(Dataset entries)
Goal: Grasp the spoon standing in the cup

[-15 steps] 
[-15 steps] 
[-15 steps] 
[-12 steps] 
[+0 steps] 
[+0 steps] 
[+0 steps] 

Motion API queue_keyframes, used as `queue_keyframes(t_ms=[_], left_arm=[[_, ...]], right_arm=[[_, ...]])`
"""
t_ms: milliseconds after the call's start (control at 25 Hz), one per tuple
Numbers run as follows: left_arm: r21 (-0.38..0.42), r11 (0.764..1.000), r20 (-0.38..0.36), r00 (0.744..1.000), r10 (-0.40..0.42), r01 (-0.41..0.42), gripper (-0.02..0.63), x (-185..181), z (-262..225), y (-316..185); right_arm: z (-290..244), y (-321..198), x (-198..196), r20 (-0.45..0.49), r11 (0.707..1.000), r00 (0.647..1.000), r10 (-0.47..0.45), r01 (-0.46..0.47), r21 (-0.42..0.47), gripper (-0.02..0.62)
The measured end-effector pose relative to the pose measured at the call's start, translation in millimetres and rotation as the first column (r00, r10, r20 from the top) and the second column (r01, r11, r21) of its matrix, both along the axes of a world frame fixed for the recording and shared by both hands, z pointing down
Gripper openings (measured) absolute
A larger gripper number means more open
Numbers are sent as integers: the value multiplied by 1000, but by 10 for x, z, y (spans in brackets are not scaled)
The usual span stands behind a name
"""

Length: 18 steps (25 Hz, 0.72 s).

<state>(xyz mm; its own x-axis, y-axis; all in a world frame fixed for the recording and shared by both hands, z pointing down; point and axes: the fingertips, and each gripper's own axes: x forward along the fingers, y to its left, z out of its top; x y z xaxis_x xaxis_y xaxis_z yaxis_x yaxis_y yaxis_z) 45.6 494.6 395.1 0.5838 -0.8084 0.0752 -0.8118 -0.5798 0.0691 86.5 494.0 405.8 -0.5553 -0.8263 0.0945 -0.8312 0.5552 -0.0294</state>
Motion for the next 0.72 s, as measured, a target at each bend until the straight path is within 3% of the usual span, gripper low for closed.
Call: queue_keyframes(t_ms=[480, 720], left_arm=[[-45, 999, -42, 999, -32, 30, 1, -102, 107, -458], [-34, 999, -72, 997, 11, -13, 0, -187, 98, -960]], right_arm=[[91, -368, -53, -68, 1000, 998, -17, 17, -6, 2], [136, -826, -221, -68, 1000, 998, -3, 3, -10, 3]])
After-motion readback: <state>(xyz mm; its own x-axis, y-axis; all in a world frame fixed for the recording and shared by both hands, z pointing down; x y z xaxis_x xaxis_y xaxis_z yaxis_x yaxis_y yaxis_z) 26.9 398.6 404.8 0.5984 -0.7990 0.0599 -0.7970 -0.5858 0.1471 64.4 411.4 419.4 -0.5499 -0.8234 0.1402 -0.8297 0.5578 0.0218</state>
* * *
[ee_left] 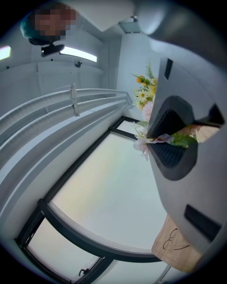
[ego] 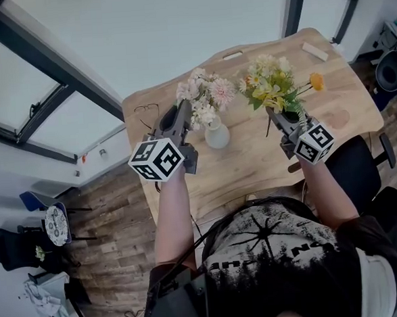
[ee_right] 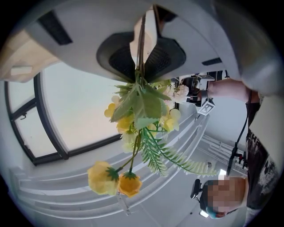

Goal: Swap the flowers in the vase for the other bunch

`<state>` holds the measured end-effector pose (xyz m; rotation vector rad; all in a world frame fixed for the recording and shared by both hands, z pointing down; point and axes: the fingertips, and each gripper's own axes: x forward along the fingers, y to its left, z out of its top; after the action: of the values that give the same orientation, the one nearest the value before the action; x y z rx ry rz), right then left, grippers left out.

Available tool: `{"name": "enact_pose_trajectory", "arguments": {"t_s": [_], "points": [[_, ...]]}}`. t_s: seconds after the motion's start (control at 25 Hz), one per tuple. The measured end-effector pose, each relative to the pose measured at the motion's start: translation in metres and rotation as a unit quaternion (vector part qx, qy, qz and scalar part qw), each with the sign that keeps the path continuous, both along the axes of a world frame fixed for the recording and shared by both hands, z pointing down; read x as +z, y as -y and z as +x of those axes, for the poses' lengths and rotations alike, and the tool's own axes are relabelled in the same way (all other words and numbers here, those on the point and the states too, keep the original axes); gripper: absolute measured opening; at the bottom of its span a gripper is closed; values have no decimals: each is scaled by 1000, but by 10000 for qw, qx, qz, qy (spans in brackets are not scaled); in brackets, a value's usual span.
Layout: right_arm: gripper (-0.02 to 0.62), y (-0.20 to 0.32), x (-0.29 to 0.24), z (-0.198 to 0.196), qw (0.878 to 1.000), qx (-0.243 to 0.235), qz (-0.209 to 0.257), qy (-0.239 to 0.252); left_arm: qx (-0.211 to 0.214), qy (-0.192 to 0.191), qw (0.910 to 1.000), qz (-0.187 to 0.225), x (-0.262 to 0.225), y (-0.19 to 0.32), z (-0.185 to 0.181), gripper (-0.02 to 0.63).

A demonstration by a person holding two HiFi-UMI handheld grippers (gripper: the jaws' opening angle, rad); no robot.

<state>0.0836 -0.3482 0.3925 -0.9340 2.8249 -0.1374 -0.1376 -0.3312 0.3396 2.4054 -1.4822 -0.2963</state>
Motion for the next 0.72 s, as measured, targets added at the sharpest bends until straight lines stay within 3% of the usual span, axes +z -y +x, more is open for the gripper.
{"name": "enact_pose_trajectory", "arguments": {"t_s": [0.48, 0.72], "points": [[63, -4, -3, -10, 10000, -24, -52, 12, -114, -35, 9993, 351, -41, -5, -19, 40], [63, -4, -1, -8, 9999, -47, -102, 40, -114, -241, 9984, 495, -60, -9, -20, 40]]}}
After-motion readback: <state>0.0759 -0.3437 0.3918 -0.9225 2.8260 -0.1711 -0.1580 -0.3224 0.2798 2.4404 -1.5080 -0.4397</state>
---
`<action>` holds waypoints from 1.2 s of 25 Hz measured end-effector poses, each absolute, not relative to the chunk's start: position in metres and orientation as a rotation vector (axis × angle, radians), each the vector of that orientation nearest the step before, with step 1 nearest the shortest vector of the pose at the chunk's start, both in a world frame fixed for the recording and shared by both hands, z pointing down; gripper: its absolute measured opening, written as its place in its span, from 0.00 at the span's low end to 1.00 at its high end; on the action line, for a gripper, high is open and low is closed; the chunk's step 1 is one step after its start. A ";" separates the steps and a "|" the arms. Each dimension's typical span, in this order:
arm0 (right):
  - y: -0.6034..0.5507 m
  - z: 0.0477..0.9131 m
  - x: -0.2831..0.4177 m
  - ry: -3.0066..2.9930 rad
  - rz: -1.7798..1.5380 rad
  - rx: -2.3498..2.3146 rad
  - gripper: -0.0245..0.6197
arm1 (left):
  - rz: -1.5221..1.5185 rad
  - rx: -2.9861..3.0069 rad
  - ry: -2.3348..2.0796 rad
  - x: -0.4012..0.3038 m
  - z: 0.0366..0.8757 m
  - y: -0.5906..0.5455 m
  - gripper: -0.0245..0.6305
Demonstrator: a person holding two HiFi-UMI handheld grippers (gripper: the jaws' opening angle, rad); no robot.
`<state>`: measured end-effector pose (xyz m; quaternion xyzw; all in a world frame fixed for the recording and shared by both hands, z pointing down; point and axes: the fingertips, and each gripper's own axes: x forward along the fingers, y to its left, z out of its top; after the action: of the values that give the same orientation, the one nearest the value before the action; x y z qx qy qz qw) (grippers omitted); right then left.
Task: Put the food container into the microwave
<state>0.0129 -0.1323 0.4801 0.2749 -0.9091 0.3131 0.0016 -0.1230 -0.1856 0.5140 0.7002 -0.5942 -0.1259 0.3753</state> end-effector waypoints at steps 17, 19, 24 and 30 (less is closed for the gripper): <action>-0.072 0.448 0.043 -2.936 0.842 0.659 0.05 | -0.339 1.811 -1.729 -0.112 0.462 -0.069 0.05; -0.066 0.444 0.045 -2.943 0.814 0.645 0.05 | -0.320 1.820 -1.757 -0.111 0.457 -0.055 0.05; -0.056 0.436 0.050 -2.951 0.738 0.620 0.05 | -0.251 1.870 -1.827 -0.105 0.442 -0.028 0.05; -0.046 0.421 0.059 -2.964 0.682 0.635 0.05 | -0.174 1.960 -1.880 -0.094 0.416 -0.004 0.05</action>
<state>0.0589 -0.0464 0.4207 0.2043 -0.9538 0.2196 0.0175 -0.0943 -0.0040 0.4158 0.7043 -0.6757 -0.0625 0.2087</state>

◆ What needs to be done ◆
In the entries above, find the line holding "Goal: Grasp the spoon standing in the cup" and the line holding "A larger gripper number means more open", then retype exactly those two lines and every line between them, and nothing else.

◆ Solution ◆
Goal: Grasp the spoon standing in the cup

[-15 steps] 
[-15 steps] 
[-15 steps] 
[-12 steps] 
[+0 steps] 
[+0 steps] 
[+0 steps] 

Motion API queue_keyframes, used as `queue_keyframes(t_ms=[_], left_arm=[[_, ...]], right_arm=[[_, ...]])`
"""
t_ms: milliseconds after the call's start (control at 25 Hz), one per tuple
Numbers run as follows: left_arm: r21 (-0.38..0.42), r11 (0.764..1.000), r20 (-0.38..0.36), r00 (0.744..1.000), r10 (-0.40..0.42), r01 (-0.41..0.42), gripper (-0.02..0.63), x (-185..181), z (-262..225), y (-316..185); right_arm: z (-290..244), y (-321..198), x (-198..196), r20 (-0.45..0.49), r11 (0.707..1.000), r00 (0.647..1.000), r10 (-0.47..0.45), r01 (-0.46..0.47), r21 (-0.42..0.47), gripper (-0.02..0.62)
The measured end-effector pose relative to the pose measured at the call's start, translation in millimetres and rotation as the first column (r00, r10, r20 from the top) and the second column (r01, r11, r21) of its matrix, both along the axes of a world frame fixed for the recording and shared by both hands, z pointing down
Gripper openings (measured) absolute
A larger gripper number means more open

The reply to this exercise is complete.